Access Control List (ACL) - список контроля доступа, определяет, какой пользователь может получать доступ к файлу или директории, и какие именно операции разрешено или запрещено этому пользователю.
Чтобы использовать права ACL файловая система должна поддерживать ACL по умолчанию (например xfs) или быть подключена с опцией acl (например reiserfs).
Для работы с ACL используются утилиты getfacl и setfacl.
Просмотр прав доступа
Для просмотра ACL прав на файл или директорию используется команда getfacl.
getfacl somedir
_# file: somedir/
_# owner: test
_# group: users
user::rwx
user:mike:rwx #effective:r-x
group::rwx #effective:r-x
group:worker:r-x
mask::r-x
other::r-x
default:user::rwx
default:user:mike:rwx #effective:r-x
default:group::r-x
default:mask::r-x
default:other::—
Управление доступом
Для управлением доступом используется команда setfacl.
Для модификации или добавления правила используется параметр -m.
-m user:[пользователь]:права[,user:пользователь:права]
-m group:[группа]:права[,group:группа:права]
Если пользователь пропущен, то права назначаются владельцу файла.
Если группа пропущена, то права назначаются группе-владельцу файла.
Пример
Добавить право на чтение/запись файла secretinfo пользователям mike,test
setfacl -m user:mike:rw,u:test:rw secretinfo
Добавить право на чтение/выполнение файла runit группе runner
setfacl -m group:runner:rx runit
Права можно комбинировать в одной строке.
Пример
Добавить для файла qwerty право чтения для пользователя mike, право чтение/запись для test, чтение выполнение для группы master, запретить группе workers выполнять какие либо действия.
setfacl -modify u:mike:r,u:test:rw,g:workers:,g:master:rx qwerty
Права по умолчанию
Для директорий можно указать ACL права, которые будут автоматически добавляться для файлов и директорий, создаваемых в ней. Для этого используется идентификатор default или параметр -d. На саму директорию права указанные в default не распространяются.
Пример
Для файлов и директорий, создаваемых в директории mikedata, добавить право чтение/записи для пользователя mike.
setfacl -m default:user:mike:rw mikedata
Рекурсивная установка прав
Для установки прав для всех файлов и директорий внутри директории используется параметр -R. Так как для того, чтобы читать файл необходимы права r, а для того чтобы читать директорию необходимы права rx, то можно при указании прав за место х указывать X. X устанавливает права на выполнение только для директорий и файлов, которые уже имеют право выполняться.
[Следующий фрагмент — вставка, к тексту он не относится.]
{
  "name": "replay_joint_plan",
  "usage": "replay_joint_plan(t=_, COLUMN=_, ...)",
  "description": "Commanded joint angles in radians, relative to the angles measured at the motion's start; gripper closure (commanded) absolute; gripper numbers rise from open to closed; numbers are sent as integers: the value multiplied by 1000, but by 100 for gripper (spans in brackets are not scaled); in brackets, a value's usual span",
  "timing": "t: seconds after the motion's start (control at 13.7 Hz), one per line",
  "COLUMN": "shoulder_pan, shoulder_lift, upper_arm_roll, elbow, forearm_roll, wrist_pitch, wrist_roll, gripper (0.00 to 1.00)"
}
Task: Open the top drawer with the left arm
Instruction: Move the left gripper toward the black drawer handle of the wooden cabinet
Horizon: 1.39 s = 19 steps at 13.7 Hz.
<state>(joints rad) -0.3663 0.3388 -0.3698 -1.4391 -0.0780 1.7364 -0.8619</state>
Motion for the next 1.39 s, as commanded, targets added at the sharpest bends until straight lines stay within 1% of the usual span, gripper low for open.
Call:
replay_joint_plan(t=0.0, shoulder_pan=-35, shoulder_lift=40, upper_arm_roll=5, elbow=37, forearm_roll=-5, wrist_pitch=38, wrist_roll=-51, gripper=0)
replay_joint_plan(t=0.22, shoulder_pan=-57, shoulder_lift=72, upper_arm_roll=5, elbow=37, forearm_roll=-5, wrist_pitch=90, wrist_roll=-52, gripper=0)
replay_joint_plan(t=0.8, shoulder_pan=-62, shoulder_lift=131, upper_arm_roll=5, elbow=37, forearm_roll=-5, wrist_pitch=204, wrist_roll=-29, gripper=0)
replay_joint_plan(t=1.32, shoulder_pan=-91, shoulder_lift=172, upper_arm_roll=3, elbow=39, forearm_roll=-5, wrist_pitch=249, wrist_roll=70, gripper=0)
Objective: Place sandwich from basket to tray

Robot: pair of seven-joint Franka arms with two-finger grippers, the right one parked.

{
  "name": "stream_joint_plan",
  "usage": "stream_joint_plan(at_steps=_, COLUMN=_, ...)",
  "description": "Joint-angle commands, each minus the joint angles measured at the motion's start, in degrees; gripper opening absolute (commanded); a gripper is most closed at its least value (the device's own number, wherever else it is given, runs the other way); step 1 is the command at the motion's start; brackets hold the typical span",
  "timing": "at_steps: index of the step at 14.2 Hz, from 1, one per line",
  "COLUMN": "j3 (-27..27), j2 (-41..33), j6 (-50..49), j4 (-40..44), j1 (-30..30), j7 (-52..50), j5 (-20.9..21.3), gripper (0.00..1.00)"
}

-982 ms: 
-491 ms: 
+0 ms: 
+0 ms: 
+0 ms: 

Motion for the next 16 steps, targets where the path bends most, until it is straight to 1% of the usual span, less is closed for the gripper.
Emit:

X вычисляется на момент запуска setfacl, поэтому в default правилах она интерпретируется как x.
Пример
Разрешить пользователю test читать все файлы и просматривать директорий в folder.
setfacl -R -m d:u:test:rwx,u:test:rwX folder
или
setfacl -R -m d:u:test:rw,u:test:rwX folder
Обе команды имеют недостаток, который проявляется при создании новых файлов и директорий. Разница в том, что в первом случае пользователь test получит право на выполнение всех новых файлов создаваемых в folder и вложенных директориях, а во втором случае пользователь не сможет просматривать новые директории.
Удаление прав
Для удаления правила для пользователя или группы используется параметр -x.
Пример
Удалить права доступа к файлу secretfile для пользователя test.
setfacl -x u:test secretfile
Удалить права доступа ко всем файлам и директориям внутри folder для пользователя mike.
setfacl -R -x u:mike folder
Очистка правил
Для удаления всех ACL правил используется опция -b. Ее также можно использовать совместно с -m, для того, чтобы заместить права.
Пример
Удалить все ACL правила и разрешить пользователю mike читать secretfile.
setfacl -b -m u:mike:r secretfile
Копирование ACL
Для того, чтобы установить ACL на файл аналогичный какому-либо другому файлу используется команда:
getfacl basefile | setfacl -b M targetfile
В этом случае файл targetfile будет иметь такие же права как и basefile. Это достигается за счет параметра M, при помощи которого можно задавать права из файла (или стандартного потока ввода).
Эффективная маска
Эффективная маска используется для ограничения определенного действия для всех пользователей и групп описанных в ACL. То есть можно например запретить всем писать в файл установив эффективную маску r-x.
Пример
setfacl -m m::rx filename
Иногда эффективная маска вычисляется автоматически (например при действии chmod, а также при создании файла, так как применяется права umask). Для отмены маски ее следует установить в значение rwx.
Порядок определения доступа к файлу.
Может ли пользователь выполнить действие над файлом или директорией определяются следующим образом.
# Используются права владельца, если пользователь им является.
# Используются права, указанные конкретно для этого пользователя.
# Если действие разрешено хотя бы для одной из группы в которую входит пользователь.
# Если пользователь не входит не в одну группу описанную в ACL, то используются права для other.